#### DATA SUPPLIED:
================================
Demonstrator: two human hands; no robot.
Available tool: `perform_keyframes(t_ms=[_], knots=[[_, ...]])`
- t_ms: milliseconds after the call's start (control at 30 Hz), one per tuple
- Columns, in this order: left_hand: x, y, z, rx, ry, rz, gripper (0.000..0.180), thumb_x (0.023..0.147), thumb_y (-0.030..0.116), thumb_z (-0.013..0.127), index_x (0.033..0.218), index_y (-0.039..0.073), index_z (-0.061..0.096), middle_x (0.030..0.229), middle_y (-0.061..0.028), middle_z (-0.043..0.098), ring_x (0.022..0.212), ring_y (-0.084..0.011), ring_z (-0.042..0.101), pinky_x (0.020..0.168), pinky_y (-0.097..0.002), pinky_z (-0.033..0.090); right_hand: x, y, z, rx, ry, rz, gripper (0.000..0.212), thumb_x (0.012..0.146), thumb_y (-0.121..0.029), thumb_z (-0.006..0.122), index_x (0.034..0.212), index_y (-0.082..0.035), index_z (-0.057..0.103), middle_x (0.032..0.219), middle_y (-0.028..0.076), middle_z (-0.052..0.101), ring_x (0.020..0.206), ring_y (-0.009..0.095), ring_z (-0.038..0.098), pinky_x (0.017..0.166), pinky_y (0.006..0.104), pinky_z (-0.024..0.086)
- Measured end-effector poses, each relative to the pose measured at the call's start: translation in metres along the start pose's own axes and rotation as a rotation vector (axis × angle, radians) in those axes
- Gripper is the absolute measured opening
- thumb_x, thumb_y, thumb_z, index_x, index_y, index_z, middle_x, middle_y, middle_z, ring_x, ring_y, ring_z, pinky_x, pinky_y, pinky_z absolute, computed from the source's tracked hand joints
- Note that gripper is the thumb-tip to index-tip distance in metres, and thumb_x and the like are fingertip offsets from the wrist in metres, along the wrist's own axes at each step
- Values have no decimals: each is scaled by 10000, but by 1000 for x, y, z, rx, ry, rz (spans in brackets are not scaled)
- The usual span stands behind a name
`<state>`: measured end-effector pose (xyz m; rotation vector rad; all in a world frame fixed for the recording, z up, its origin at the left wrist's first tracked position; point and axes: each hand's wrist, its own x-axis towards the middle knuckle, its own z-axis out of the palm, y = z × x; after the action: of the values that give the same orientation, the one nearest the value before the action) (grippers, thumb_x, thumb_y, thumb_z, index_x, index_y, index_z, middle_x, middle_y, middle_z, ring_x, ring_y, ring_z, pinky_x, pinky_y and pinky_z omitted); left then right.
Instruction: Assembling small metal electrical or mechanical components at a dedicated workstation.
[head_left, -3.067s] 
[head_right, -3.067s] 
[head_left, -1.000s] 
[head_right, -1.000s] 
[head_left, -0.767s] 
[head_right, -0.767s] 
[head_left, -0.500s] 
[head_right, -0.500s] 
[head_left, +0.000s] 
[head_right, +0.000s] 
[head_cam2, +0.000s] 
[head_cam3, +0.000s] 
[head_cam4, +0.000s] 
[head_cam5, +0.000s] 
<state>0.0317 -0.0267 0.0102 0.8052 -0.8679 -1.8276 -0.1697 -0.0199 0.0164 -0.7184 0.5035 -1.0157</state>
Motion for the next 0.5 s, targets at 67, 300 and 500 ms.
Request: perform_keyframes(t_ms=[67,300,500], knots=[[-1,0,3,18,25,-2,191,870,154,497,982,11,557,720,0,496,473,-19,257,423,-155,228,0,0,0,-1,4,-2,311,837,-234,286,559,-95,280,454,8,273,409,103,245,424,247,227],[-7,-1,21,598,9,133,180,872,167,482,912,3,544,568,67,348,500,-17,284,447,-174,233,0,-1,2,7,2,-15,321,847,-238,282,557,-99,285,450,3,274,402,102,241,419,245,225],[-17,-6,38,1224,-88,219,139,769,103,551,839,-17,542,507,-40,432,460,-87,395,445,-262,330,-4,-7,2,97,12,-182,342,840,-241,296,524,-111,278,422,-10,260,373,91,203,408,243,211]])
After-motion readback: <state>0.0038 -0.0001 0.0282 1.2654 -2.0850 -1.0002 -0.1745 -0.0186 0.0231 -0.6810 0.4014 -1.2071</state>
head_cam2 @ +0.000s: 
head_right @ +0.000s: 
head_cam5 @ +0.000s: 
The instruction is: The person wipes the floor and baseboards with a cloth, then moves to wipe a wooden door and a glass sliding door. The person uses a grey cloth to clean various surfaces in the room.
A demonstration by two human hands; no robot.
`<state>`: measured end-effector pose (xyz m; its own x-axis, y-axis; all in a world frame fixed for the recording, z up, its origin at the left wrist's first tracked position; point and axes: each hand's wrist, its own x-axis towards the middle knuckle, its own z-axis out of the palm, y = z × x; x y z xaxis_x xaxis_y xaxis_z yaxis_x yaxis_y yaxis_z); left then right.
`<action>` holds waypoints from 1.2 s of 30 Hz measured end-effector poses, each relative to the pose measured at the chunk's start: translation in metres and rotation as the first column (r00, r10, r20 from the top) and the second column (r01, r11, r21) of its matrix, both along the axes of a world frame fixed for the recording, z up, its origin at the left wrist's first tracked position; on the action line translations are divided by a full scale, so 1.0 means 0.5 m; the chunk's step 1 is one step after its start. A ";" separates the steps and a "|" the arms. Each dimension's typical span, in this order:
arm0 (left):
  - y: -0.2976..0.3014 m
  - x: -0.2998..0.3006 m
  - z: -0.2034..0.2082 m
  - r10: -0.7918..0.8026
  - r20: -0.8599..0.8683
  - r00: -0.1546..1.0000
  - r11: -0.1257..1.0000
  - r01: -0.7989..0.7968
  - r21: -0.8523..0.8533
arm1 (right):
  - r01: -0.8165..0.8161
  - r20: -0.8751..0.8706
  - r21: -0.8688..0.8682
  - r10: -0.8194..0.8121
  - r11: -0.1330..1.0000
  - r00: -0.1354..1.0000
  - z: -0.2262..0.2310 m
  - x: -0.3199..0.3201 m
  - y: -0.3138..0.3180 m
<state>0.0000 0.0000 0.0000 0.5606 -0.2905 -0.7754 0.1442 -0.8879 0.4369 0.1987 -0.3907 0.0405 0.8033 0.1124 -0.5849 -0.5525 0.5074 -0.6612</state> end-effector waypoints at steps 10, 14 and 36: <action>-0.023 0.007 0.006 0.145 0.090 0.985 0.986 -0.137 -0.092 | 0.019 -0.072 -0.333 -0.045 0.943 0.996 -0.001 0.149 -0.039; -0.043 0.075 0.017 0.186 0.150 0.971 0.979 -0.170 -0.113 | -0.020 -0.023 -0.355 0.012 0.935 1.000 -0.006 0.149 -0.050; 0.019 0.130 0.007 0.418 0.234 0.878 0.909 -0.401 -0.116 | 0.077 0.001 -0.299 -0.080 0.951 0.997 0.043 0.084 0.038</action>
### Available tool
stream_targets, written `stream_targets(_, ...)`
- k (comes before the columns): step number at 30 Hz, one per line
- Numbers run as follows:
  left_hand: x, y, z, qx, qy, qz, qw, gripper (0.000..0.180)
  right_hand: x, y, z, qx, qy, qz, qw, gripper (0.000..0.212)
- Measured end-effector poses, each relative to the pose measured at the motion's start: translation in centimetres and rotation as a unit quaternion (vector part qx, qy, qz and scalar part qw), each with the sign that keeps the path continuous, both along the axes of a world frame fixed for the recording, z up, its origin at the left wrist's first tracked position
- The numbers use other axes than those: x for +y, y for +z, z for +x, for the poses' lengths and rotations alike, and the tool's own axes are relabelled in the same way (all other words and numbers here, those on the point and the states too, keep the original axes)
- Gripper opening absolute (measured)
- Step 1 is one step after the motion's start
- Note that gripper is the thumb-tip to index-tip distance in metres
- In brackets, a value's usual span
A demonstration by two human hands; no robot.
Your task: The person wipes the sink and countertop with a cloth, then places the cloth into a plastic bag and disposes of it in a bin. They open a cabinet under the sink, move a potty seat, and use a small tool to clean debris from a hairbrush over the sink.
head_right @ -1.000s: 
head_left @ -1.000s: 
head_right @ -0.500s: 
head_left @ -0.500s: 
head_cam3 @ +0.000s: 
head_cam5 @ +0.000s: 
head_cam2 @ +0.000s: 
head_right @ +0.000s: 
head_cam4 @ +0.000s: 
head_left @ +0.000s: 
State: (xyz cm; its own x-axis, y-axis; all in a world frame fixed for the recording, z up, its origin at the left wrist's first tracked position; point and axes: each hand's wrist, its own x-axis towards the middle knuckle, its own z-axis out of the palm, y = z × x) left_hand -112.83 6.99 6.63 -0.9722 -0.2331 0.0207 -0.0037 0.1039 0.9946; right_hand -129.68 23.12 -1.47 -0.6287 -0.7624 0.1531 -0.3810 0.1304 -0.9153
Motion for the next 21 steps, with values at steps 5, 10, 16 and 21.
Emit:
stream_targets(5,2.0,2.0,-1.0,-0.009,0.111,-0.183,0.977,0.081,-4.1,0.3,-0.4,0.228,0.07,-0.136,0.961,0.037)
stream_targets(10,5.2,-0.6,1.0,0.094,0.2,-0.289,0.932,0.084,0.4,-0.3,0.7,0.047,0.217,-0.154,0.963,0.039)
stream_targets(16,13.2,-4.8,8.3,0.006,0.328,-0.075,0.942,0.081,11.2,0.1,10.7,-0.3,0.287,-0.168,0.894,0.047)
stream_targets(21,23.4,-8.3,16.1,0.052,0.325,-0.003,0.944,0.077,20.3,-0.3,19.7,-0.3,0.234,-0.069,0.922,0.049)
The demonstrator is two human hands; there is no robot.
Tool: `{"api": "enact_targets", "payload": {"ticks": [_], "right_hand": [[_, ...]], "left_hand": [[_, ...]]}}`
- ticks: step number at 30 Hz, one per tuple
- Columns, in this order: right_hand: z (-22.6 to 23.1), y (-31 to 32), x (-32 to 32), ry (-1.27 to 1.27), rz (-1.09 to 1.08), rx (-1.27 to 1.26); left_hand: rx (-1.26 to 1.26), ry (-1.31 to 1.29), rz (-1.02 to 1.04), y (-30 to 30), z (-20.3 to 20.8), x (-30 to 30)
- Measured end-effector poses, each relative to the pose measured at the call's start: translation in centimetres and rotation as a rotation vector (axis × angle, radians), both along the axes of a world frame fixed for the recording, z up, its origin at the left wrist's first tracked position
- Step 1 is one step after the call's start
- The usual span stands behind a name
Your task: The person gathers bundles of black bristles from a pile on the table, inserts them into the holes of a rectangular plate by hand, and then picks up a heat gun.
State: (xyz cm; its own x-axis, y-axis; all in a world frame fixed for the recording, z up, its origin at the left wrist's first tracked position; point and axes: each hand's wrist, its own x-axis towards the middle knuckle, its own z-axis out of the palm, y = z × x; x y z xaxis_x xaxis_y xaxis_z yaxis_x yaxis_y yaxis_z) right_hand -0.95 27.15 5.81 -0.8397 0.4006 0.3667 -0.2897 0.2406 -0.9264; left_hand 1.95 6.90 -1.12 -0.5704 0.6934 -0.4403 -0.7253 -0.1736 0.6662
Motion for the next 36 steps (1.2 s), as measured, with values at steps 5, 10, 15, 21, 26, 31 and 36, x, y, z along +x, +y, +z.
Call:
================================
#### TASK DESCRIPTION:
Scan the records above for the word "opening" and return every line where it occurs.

#### EXERCISE OUTPUT:
- Gripper is the absolute measured opening
- Gripper opening absolute (measured)

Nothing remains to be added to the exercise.